An Overview of Waste Disposal Systems

As defined by the Environmental Protection Agency (EPA),  “Municipal Solid Waste (MSW)—more commonly known as trash or garbage—consists of everyday items we use and then throw away, such as product packaging, clothing, bottles, food scraps, newspapers, appliances, paint, and batteries.”

Presently, about 32.5 percent of the trash produced in the United States is recycled or composted, 12.5 percent is burned and 55 percent is buried in landfills. Here is an overview of the above waste disposal systems.


Recycling turns materials that would otherwise end up in a landfill into valuable items again. Recyclables are sent to a materials recovery facility to be sorted and prepared into supplies for manufacturing. Opponents of recycling argue that recycled goods are more expensive and that recycling takes away needed jobs. Defenders of recycling believe that with the population greatly on the rise that people are stretching natural resources to their limits.


To diminish the amount of waste in landfills, some operators have implemented a controlled burning process called combustion. Opponents of combustion claim that people will cease recycling if a burning process is being employed in their region.  They argue that the population will believe that combustion is just as environmentally safe as recycling.  Meanwhile, defenders of combustion waste disposal systems believe that burning waste at exceedingly high temperatures destroys chemical compounds and deadly bacteria. This, they declare, is preferable to the environmental conditions found at landfills.


The purpose of a landfill is to isolate waste in a dry place where it will not come in contact with ground water or air. One of the biggest controversies surrounding the use of landfills as an effective waste disposal system is making sure it doesn’t cause problems with the surrounding environment. This is why landfills utilize a bottom liner system, which is simply a puncture-resistant synthetic plastic to contain the waste. Despite all efforts, water inevitably does get into the landfill and it percolates through the trash taking contaminates along with it. This contaminated water is called leachate and it is acidic. The landfills are equipped with perforated pipes that run throughout the landfill, catch leachate and take it to a leachate collection pond where it is tested and treated.

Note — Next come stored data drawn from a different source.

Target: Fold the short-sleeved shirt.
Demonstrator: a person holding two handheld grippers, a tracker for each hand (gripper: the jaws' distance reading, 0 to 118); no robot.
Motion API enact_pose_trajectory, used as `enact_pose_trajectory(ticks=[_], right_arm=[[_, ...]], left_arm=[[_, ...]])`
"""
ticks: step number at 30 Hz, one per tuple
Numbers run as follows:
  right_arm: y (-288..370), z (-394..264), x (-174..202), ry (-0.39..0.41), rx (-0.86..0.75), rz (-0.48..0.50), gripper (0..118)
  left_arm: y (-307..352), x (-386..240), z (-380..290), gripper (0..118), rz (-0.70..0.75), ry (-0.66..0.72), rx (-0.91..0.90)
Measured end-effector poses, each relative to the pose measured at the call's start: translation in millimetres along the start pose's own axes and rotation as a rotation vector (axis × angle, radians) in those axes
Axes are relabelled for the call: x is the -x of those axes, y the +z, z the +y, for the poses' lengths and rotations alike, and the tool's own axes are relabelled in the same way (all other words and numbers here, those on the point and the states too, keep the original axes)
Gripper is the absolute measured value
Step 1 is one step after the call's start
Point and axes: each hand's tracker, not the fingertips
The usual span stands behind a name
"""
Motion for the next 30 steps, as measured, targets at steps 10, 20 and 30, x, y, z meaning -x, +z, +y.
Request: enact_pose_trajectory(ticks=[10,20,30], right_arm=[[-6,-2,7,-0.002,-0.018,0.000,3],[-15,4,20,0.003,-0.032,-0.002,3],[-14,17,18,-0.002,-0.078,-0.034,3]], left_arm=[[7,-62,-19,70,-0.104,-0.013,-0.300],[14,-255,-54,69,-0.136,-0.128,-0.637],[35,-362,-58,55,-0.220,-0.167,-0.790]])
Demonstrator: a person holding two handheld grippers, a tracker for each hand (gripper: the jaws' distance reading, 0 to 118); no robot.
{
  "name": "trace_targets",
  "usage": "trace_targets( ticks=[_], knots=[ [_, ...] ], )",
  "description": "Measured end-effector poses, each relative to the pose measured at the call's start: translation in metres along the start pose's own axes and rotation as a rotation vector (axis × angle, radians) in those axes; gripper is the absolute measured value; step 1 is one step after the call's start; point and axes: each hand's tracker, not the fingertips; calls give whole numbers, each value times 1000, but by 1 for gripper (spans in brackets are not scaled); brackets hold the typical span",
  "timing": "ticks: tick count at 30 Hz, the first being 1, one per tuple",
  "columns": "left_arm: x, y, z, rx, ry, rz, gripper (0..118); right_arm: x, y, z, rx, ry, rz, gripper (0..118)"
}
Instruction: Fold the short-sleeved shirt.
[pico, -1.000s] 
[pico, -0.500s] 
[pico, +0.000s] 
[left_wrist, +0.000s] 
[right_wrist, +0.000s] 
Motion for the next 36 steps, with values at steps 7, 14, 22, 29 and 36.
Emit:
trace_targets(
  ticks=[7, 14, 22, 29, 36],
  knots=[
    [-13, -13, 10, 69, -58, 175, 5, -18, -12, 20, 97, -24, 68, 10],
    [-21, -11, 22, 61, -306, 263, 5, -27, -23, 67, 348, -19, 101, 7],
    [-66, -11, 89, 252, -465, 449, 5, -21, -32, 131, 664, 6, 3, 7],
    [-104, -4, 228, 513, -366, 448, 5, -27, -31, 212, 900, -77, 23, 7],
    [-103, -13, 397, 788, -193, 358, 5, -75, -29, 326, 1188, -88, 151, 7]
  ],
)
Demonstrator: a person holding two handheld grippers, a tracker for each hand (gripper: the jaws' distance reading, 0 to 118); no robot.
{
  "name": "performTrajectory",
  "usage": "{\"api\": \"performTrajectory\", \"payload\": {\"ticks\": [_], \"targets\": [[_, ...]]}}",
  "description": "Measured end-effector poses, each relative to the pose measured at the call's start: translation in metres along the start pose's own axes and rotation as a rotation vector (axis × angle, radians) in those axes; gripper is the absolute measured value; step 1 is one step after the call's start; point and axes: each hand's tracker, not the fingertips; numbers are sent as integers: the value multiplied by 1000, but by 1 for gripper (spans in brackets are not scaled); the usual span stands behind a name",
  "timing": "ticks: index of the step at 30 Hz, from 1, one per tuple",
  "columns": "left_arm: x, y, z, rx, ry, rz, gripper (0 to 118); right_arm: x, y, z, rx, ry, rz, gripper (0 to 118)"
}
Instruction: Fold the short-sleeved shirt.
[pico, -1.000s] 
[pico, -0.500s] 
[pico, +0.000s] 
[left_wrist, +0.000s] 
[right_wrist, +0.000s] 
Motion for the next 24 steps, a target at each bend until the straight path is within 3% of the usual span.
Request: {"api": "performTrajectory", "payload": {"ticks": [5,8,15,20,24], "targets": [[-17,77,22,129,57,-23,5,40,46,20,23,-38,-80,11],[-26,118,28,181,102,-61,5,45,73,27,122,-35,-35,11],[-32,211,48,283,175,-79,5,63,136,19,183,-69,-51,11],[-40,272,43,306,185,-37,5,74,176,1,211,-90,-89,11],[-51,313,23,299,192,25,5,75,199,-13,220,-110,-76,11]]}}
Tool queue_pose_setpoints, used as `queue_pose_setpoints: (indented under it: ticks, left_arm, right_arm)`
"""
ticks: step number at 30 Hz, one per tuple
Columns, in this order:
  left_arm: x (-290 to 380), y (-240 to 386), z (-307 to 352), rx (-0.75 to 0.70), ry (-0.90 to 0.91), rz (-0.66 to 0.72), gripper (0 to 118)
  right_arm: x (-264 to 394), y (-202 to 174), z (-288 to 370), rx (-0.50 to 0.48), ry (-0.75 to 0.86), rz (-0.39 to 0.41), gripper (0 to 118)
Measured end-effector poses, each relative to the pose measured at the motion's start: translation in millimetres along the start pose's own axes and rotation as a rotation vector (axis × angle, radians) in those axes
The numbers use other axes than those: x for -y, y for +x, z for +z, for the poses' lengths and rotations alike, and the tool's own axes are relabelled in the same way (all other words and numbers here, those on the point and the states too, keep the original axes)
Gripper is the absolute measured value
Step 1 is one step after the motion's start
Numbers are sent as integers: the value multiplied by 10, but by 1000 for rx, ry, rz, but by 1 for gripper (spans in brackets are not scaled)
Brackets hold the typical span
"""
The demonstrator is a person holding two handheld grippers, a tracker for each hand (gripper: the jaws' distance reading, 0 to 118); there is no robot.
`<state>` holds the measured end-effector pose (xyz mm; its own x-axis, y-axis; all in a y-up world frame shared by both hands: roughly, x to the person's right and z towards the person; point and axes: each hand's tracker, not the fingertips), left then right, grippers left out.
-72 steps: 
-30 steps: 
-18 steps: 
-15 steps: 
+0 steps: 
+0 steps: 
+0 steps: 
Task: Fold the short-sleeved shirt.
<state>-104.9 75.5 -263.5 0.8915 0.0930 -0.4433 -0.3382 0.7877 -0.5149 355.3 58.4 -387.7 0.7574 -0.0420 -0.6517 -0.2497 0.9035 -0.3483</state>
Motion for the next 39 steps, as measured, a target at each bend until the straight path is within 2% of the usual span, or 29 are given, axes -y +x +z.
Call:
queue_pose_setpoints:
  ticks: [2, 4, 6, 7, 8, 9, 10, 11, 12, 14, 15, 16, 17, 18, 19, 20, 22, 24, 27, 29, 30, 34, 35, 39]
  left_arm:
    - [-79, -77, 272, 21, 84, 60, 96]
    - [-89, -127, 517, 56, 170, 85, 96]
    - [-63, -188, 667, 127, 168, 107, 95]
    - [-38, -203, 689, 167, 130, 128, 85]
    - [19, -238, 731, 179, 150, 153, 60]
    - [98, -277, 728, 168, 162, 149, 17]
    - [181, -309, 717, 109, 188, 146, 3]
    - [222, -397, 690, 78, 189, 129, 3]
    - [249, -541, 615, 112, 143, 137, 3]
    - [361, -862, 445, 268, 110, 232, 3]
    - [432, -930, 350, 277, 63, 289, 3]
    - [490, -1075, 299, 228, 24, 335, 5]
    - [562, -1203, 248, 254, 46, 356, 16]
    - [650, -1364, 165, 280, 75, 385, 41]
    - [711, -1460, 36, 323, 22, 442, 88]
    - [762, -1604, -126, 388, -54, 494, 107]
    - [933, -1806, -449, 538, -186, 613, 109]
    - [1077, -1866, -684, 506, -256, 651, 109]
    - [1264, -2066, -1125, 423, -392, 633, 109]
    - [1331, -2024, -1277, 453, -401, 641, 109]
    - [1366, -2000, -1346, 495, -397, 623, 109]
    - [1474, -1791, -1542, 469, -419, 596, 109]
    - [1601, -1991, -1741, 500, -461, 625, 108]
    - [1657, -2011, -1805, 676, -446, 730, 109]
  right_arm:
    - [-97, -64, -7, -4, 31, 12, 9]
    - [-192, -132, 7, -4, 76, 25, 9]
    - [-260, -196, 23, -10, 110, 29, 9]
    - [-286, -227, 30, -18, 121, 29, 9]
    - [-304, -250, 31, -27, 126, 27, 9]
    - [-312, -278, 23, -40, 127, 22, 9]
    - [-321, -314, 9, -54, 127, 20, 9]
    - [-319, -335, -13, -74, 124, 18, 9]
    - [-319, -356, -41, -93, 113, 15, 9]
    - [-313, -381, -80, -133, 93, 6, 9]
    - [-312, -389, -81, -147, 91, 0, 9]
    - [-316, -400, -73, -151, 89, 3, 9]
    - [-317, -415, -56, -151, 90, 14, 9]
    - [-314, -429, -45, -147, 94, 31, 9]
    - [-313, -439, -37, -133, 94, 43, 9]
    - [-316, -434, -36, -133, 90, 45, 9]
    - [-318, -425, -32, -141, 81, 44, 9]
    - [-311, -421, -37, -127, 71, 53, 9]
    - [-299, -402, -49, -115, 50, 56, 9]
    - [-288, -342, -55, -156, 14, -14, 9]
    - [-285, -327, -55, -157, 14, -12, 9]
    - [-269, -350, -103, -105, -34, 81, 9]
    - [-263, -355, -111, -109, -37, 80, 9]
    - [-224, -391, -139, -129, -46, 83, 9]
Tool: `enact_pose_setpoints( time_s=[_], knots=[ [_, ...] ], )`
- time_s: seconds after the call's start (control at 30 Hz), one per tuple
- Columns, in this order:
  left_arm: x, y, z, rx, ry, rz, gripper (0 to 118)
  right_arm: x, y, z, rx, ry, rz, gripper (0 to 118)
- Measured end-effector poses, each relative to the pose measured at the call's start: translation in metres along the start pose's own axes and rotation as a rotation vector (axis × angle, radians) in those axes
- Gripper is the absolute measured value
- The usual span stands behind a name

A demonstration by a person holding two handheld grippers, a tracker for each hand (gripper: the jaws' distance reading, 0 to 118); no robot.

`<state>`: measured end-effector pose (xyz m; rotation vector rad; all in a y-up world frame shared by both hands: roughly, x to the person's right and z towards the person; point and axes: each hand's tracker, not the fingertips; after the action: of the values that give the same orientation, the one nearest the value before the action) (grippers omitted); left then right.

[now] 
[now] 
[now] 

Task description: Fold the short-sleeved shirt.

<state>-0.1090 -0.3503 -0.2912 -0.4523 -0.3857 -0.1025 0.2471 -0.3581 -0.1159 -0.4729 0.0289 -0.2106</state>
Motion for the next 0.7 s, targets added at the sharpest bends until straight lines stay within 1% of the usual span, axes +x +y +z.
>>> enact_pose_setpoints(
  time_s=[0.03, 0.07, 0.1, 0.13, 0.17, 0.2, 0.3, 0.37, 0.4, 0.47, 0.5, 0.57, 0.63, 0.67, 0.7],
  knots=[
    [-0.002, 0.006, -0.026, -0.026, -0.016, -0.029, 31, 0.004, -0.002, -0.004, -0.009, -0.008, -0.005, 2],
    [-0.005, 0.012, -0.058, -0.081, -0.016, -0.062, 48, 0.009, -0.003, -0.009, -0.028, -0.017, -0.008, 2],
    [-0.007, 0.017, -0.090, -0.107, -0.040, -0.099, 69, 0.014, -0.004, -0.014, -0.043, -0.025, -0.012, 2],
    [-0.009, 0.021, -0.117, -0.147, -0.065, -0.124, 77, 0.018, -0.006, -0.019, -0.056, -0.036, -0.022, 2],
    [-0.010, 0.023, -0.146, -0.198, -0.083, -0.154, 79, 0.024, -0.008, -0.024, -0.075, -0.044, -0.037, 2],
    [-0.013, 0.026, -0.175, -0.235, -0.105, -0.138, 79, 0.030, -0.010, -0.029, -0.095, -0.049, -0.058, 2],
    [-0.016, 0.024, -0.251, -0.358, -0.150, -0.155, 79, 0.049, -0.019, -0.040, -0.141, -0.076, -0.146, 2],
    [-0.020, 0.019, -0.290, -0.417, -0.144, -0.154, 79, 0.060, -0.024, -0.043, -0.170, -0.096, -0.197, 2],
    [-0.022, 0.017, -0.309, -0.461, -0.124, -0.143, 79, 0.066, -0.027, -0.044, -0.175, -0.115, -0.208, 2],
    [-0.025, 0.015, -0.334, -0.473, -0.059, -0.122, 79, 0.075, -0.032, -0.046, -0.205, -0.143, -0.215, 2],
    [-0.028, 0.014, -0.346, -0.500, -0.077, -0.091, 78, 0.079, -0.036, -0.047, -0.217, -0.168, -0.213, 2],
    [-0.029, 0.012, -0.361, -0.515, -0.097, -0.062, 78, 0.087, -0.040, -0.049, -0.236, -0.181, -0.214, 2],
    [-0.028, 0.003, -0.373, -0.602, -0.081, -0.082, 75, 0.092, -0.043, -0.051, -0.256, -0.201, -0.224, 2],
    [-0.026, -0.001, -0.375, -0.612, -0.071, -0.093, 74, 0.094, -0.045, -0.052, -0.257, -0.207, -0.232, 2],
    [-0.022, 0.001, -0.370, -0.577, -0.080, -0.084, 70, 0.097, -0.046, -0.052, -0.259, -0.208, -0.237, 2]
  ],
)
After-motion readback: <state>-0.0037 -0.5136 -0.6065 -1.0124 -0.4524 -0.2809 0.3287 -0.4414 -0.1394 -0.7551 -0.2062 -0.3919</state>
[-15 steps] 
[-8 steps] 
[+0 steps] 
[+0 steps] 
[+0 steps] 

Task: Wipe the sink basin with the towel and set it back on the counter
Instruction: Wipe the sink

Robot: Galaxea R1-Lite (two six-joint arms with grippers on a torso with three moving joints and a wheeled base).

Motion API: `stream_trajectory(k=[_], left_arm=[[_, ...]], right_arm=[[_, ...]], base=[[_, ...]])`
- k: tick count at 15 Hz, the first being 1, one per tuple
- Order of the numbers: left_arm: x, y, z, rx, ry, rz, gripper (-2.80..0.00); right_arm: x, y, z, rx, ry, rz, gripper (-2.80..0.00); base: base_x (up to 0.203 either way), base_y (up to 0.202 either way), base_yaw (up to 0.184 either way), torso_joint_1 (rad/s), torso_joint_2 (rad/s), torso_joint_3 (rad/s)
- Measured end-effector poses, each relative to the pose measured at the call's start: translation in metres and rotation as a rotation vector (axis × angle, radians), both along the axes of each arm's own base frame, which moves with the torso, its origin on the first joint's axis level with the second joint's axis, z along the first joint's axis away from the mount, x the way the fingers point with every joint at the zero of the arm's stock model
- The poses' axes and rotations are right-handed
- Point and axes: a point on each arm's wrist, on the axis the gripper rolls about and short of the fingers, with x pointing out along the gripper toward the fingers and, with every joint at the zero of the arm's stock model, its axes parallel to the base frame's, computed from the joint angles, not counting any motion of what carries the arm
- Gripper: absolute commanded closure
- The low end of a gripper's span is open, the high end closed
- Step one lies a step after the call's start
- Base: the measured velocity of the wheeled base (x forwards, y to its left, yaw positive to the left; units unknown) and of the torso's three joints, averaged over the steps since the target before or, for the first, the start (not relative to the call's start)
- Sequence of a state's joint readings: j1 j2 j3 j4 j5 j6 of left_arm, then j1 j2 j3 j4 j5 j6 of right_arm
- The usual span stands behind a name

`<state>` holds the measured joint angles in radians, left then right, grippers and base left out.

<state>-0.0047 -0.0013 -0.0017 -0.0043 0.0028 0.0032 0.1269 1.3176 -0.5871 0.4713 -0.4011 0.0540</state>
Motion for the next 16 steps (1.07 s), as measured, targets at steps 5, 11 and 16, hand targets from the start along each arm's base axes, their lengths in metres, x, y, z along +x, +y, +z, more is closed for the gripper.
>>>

Opponents of landfills believe that with the growing population, landfills can no longer safely meet the need for trash collection storage.  Older landfills open or closed do not have updated regulatory safety features required by law. Also, even with the best safeguards in place there is no 100% guarantee that these safeguards will remain effective over time. Defenders of landfills argue that more effective means to protect the environment are constantly evolving and it is only a matter of time before the landfill waste disposal system is perfected. And finally, landfills are important to local economies everywhere because they create many jobs.